Everyone is just doing whatever

When you look at others, it sometimes seems like they have everything perfectly sorted out. The reality is that everyone is just figuring things out as they go. So, don't let that hold you back; just go ahead and do your thing.
Robert Roose
Door Robert Roose

Everyone is just doing whatever

You probably also have someone, like an author, businessman, or podcast maker, whom you think has everything perfectly sorted out and leads the ideal life. Nothing could be further from the truth. Although it may seem impressive from the outside, life isn't so streamlined. It's messy, it's falling down, getting up, making mistakes, feeling unmotivated, doing too much, doing too little, not knowing what to do.

And this is fine. Once you realize that everyone struggles with problems, it's also easy to just do your thing. Don't let the image you have of others hold you back. For example, when you're making a song or writing a piece of text, you always compare it to others. What you don't see, however, is how much work has been put into what you're comparing your own work to.

Imposter Syndrome

Sometimes you feel like you're just faking it and wonder when you'll be found out. That's called 'Imposter Syndrome'. In other words, the syndrome of pretending to be someone you're not.

  • Are you really that experienced designer?
  • Or the SEO specialist?
  • Or that marketing guru who's supposed to know everything about YouTube?

If all goes well, and you're not too convinced of yourself and don't think you need to learn anymore, everyone has this feeling from time to time. Mike Monteiro has a reassuring message for you in his book 'Ruined by Design':

Let’s put imposter syndrome to bed once and for all. If you got hired after going through a lengthy interview process where you interviewed multiple times with multiple people, there’s really only two options. One—everyone who interviewed you is an idiot and you somehow managed to pull one over on them. That’s actually pretty unlikely. You might’ve been able to fool one or two, but not the whole lot. Or two—you’re actually as good as the people who interviewed you thought you were. That seems like the more reasonable option, so stop it with the imposter syndrome stuff.

It's highly unlikely that you're fooling everyone and pretending to know something. So, rely on your own abilities and do what you have to do.

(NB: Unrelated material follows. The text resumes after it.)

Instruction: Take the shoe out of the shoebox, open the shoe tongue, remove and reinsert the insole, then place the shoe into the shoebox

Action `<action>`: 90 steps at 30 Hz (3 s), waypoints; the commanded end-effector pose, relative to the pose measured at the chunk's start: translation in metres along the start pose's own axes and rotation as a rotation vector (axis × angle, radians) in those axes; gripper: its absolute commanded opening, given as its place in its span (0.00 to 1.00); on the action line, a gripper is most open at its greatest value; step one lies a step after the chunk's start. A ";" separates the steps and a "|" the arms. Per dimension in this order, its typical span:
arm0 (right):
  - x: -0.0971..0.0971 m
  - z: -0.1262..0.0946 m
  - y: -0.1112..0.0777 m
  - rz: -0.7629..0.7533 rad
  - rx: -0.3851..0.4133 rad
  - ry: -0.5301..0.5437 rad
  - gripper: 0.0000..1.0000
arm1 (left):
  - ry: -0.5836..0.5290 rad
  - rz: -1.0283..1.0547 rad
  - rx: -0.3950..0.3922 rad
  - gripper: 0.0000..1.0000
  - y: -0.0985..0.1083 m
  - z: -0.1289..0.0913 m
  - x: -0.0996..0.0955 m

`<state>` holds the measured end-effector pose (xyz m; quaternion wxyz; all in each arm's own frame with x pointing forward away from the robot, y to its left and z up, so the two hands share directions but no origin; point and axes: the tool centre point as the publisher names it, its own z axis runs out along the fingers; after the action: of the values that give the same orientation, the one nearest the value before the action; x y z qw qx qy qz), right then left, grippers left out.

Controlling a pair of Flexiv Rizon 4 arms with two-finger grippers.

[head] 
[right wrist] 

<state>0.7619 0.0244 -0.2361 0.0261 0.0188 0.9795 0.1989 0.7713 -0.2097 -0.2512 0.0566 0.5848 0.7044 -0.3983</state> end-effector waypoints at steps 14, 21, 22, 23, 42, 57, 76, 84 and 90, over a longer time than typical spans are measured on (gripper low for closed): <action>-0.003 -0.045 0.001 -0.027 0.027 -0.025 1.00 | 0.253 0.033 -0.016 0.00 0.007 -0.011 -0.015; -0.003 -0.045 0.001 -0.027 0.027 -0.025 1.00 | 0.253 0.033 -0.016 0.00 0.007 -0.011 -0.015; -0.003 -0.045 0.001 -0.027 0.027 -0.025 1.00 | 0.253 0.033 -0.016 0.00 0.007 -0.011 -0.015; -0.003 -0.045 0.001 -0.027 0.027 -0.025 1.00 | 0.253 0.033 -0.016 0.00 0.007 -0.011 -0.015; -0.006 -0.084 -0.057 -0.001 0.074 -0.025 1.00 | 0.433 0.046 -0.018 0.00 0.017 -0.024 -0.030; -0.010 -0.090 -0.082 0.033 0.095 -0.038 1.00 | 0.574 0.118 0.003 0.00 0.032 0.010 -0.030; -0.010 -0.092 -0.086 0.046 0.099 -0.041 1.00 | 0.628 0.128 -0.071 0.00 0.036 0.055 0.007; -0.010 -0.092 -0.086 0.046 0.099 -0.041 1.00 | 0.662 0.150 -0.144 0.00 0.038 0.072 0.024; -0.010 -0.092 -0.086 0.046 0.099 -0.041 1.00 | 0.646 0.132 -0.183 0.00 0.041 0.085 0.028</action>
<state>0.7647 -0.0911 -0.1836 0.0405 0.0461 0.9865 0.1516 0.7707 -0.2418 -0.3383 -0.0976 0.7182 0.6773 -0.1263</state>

Ryan Holiday also contributes to the discussion about Imposter Syndrome:

The thing that’s wrong about imposter syndrome is that for the most part no one is thinking about you at all. They’re too busy with their own doubts and their own work.

As harsh as it sounds: nobody is focused on you because everyone is too busy with their own work. Harsh but beautiful because it gives you the freedom not to be hindered by what you don't know.